3

In the "programming tips" section of the haskell wiki, I found this example:

count :: (a -> Bool) -> [a] -> Int
count p = length . filter p

This was said to be a better alternative to

count :: (a -> Bool) -> [a] -> Int
count _ [] = 0
count p (x:xs)
   | p x       = 1 + count p xs
   | otherwise =     count p xs

Which, in terms of readability, I entirely agree with.

However, isn't that a double traversal, and therefore actually worse than the explicit-recursion function? Does laziness in GHC mean that this is equivalent to a single traverse after optimisation? Which implementation is faster, and why?

AJF
  • 11,767
  • 2
  • 37
  • 64
  • 5
    The two traversals will likely be fused to one when you turn on optimisations in GHC. But, yeah, in principle you're right, though the second traversal is only over the shorter, filtered list, so it would often not matter that much anyway. – leftaroundabout Apr 26 '15 at 11:09
  • 1
    The second version is not tail recursive and will probably lead to more memory being used than the first. You can use a (strict) accumulator instead to keep it in constant memory. Or you could use `foldl' (\c a -> if p a then succ c else c) 0`. – chi Apr 26 '15 at 11:26
  • 1
    you might like the [guide to lazy evaluation](https://hackhands.com/guide-lazy-evaluation-haskell/) :D – Random Dev Apr 26 '15 at 12:57

3 Answers3

11

So to see what the optimizer actually does, let's look at the core:

% ghc -O2 -ddump-simpl Temp.hs
[1 of 1] Compiling Temp             ( Temp.hs, Temp.o )

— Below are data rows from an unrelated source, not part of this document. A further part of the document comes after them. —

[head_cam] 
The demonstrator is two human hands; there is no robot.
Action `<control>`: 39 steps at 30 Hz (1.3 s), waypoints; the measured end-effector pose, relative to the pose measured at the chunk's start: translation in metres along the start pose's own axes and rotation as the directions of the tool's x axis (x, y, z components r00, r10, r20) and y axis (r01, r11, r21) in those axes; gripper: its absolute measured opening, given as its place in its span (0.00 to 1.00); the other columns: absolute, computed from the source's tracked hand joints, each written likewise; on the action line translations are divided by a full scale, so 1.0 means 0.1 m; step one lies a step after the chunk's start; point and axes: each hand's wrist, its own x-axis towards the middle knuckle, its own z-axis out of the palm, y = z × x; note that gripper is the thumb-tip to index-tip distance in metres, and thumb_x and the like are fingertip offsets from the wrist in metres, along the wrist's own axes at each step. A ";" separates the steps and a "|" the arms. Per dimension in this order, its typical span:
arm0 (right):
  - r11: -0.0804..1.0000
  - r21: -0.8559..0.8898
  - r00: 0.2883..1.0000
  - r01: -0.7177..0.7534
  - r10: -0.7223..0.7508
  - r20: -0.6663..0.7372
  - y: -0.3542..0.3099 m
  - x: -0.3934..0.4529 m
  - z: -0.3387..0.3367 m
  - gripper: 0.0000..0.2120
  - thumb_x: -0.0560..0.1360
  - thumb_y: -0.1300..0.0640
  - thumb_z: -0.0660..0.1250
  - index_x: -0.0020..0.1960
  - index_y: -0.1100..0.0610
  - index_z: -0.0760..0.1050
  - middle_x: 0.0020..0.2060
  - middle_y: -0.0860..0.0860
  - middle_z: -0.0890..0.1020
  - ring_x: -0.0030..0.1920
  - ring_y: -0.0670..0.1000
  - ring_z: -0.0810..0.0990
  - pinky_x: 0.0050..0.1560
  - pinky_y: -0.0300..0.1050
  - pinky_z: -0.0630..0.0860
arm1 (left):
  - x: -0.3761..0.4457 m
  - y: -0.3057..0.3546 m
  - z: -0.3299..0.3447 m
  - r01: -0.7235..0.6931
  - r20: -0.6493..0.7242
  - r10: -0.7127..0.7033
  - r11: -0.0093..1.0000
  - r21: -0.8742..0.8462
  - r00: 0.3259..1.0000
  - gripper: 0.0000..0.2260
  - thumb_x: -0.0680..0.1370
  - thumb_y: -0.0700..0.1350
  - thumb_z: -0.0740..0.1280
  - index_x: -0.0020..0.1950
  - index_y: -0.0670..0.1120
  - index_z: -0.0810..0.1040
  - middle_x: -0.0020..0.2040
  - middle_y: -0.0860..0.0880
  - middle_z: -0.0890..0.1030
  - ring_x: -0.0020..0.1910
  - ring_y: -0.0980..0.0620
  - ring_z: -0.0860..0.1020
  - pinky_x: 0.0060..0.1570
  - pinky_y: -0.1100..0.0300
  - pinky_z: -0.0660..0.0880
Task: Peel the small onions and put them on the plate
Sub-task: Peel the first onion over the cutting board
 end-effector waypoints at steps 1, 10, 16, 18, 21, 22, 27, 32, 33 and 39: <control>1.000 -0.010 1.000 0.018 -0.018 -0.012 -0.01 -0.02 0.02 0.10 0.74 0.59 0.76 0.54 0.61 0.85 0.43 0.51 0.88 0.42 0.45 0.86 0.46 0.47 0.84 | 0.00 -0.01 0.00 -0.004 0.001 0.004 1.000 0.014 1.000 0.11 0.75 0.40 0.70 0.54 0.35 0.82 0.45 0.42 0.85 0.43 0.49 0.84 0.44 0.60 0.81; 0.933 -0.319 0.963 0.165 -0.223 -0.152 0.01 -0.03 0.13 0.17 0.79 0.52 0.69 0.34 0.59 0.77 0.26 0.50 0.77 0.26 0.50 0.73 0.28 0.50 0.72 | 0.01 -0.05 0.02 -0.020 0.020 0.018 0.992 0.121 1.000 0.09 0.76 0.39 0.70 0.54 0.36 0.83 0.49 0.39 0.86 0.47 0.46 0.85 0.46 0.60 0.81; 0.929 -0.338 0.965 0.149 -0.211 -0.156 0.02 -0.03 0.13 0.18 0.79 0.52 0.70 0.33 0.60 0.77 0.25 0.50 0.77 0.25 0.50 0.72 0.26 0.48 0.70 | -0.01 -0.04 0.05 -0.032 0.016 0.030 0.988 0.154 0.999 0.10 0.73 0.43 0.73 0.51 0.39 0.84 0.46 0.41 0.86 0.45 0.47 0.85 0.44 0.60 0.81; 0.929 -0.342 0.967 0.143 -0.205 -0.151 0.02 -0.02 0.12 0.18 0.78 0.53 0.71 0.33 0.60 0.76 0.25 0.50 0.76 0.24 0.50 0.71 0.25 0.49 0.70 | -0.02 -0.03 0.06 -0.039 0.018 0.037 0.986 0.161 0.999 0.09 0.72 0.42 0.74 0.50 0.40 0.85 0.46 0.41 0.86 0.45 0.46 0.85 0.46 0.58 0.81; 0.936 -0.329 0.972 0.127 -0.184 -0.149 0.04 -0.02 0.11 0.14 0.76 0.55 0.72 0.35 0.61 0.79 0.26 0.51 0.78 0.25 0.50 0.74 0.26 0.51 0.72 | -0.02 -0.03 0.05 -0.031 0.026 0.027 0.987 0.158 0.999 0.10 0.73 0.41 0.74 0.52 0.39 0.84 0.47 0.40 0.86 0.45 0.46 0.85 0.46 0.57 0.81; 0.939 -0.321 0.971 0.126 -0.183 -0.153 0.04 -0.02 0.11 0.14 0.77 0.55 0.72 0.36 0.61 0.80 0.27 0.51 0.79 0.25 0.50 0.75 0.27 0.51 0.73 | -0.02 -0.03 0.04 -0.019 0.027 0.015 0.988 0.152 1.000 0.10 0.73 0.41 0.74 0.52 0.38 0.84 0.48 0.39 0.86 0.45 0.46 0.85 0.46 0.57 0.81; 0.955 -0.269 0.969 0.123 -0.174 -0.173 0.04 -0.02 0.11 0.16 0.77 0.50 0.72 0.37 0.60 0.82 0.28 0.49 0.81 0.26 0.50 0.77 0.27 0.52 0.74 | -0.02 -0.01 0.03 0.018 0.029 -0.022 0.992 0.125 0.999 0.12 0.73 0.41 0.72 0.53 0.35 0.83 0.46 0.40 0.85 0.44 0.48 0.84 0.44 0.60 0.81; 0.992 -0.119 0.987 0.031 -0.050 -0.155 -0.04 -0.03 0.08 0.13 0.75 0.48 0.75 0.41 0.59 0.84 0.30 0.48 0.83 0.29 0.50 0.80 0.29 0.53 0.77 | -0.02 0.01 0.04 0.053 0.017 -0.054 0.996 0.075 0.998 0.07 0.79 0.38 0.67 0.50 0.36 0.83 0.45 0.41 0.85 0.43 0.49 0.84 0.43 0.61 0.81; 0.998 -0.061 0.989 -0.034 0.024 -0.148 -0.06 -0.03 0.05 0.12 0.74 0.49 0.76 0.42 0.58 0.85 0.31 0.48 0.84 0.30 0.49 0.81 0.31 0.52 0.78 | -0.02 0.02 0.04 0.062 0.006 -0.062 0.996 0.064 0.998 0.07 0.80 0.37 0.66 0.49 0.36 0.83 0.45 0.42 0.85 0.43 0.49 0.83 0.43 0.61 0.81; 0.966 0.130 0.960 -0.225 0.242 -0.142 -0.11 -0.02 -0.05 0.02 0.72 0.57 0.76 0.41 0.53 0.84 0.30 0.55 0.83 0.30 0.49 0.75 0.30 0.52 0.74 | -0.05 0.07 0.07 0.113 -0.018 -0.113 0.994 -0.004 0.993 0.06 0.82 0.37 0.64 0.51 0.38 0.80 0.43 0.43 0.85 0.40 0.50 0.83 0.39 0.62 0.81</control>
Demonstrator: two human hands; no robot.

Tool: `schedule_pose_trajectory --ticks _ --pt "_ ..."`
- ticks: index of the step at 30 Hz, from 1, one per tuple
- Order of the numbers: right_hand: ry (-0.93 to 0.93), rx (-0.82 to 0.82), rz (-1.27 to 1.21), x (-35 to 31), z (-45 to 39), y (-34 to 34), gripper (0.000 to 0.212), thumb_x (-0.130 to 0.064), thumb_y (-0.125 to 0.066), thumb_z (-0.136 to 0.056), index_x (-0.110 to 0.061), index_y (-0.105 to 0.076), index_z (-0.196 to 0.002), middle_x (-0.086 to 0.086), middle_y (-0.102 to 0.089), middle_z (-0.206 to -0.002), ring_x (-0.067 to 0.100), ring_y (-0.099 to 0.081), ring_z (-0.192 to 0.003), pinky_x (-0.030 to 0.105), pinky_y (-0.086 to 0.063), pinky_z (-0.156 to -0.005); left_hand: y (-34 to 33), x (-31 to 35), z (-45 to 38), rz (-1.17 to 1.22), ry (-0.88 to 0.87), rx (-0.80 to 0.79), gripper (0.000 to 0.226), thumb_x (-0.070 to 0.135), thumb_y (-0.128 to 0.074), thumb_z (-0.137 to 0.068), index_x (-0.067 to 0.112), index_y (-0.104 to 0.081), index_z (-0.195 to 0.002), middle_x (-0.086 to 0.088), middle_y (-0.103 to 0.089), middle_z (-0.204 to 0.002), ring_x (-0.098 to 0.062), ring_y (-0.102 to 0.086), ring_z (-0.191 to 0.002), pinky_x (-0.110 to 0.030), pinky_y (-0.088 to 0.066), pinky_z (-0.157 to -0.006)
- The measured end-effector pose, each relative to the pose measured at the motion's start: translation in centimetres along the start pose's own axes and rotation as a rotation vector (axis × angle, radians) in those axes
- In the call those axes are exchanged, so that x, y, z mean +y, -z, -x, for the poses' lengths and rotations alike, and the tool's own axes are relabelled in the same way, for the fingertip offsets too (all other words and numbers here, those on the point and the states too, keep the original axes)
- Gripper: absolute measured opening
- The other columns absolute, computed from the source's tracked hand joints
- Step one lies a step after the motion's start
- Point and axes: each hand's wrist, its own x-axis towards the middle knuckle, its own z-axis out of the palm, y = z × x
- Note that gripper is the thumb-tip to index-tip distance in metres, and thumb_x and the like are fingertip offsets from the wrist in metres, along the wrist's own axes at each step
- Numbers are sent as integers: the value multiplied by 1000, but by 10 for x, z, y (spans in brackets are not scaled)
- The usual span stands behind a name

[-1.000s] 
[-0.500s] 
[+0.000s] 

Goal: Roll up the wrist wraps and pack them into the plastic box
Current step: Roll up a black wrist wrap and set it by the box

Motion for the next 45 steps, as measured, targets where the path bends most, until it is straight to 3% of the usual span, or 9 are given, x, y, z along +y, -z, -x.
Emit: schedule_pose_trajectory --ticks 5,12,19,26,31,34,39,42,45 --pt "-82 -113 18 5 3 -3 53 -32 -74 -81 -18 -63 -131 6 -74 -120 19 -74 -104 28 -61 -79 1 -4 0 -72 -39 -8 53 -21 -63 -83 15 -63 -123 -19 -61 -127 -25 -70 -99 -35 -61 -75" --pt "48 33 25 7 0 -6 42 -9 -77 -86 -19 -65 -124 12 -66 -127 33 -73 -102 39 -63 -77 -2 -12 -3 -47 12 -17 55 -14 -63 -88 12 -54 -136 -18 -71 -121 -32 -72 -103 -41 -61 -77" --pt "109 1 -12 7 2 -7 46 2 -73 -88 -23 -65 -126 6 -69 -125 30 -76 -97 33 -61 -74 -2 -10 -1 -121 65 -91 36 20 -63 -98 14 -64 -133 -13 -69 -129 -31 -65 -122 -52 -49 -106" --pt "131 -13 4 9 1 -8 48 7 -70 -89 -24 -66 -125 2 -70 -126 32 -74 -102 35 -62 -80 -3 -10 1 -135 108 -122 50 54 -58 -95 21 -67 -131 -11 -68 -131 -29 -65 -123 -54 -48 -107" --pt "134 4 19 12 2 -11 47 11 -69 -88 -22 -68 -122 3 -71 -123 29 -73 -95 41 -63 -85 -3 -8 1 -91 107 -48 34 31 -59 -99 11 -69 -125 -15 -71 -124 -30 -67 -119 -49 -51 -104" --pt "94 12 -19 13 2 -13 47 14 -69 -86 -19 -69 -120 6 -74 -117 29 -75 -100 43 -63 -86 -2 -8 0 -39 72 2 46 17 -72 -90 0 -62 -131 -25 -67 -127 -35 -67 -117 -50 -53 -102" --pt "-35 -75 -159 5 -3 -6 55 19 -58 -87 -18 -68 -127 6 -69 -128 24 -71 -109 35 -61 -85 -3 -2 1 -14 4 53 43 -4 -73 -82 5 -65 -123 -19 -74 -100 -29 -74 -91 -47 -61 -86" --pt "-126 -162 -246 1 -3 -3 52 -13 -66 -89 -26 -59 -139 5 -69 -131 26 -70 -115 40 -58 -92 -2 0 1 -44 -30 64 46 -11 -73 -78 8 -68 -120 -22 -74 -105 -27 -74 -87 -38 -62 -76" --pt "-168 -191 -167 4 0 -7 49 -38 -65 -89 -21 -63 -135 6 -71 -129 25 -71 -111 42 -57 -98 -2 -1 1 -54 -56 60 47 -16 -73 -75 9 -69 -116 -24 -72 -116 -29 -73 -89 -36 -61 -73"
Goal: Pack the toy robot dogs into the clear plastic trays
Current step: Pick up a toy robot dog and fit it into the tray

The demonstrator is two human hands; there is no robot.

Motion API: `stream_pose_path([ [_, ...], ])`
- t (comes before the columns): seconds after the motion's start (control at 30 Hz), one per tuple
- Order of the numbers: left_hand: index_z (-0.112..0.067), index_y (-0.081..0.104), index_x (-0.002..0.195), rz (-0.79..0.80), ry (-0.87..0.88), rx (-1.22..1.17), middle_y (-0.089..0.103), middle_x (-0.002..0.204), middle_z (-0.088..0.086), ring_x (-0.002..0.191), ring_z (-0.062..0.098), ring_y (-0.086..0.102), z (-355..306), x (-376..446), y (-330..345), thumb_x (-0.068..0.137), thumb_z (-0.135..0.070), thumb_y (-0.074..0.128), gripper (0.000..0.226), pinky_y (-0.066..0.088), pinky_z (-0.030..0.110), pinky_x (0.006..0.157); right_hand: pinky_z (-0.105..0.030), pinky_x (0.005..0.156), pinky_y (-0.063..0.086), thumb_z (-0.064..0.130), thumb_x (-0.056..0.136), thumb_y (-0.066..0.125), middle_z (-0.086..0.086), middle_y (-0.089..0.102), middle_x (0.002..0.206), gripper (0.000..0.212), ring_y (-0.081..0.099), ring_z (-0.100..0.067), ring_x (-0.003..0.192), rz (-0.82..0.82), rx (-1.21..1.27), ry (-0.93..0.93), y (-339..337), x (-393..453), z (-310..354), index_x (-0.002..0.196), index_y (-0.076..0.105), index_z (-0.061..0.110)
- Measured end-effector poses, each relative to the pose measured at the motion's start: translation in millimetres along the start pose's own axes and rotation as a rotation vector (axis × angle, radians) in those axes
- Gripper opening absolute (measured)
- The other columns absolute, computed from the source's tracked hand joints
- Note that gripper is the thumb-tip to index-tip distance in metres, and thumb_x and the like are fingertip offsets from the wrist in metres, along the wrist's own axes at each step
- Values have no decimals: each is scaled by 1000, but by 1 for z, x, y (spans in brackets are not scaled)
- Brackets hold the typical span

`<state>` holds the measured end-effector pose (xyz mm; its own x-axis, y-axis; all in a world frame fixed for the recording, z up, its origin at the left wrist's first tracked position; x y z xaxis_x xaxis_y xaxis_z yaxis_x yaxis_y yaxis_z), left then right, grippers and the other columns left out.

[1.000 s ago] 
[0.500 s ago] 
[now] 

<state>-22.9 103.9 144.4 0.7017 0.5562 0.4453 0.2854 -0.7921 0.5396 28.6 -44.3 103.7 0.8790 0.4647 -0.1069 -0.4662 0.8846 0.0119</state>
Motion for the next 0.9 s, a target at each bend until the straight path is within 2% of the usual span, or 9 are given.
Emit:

==================== Tidy Core ====================
Result size of Tidy Core = {terms: 29, types: 26, coercions: 0}

Temp.count
  :: forall a_arN.
     (a_arN -> GHC.Types.Bool) -> [a_arN] -> GHC.Types.Int
[GblId,
 Arity=2,
 Caf=NoCafRefs,
 Str=DmdType <L,C(U)><S,1*U>,
 Unf=Unf{Src=<vanilla>, TopLvl=True, Arity=2, Value=True,
         ConLike=True, WorkFree=True, Expandable=True,
         Guidance=IF_ARGS [60 0] 191 0}]
Temp.count =
  \ (@ a_aMA)
    (p_arV :: a_aMA -> GHC.Types.Bool)
    (eta_B1 :: [a_aMA]) ->
    letrec {
      go_aNr [Occ=LoopBreaker]
        :: [a_aMA] -> GHC.Prim.Int# -> GHC.Types.Int
      [LclId, Arity=1, Str=DmdType <S,1*U>]
      go_aNr =
        \ (ds_aNs :: [a_aMA]) ->
          case ds_aNs of _ [Occ=Dead] {
            [] -> GHC.Types.I#;
            : y_aNx ys_aNy ->
              case p_arV y_aNx of _ [Occ=Dead] {
                GHC.Types.False -> go_aNr ys_aNy;
                GHC.Types.True ->
                  let {
                    g_a10B [Dmd=<L,C(U)>] :: GHC.Prim.Int# -> GHC.Types.Int
                    [LclId, Str=DmdType]
                    g_a10B = go_aNr ys_aNy } in
                  \ (x_a10C :: GHC.Prim.Int#) -> g_a10B (GHC.Prim.+# x_a10C 1)
              }
          }; } in
    go_aNr eta_B1 0

Cleaning it up a bit:

Temp.count :: forall aType.  (aType -> Bool) -> [aType] -> Int
Temp.count = \(@ aType) (p :: aType -> Bool) (as :: [aType]) ->
  letrec {
    go :: [aType] -> GHC.Prim.Int# -> Int
    go = \(xs :: [aType]) ->
      case xs of _ {
        [] -> I#; -- constructor to make a GHC.Prim.Int# into an Int
        : y ys ->
          case p y of _ {
            False -> go ys;
            True ->
              let {
                go' :: GHC.Prim.Int# -> Int
                go' = go ys 
              } in \(x :: GHC.Prim.Int#) -> go' (GHC.Prim.+# x 1)
          }
      }; 
  } in go as 0

Since we're operating on the unboxed type GHC.Prim.Int#, all the additions are strict, so we only have one loop through the data.

Community
  • 1
  • 1
rampion
  • 87,131
  • 49
  • 199
  • 315
3

Either way, you have to perform one or two operations per item. The necessary one is the checking of the predicate. The second one of adding 1 depends on the result of the predicate.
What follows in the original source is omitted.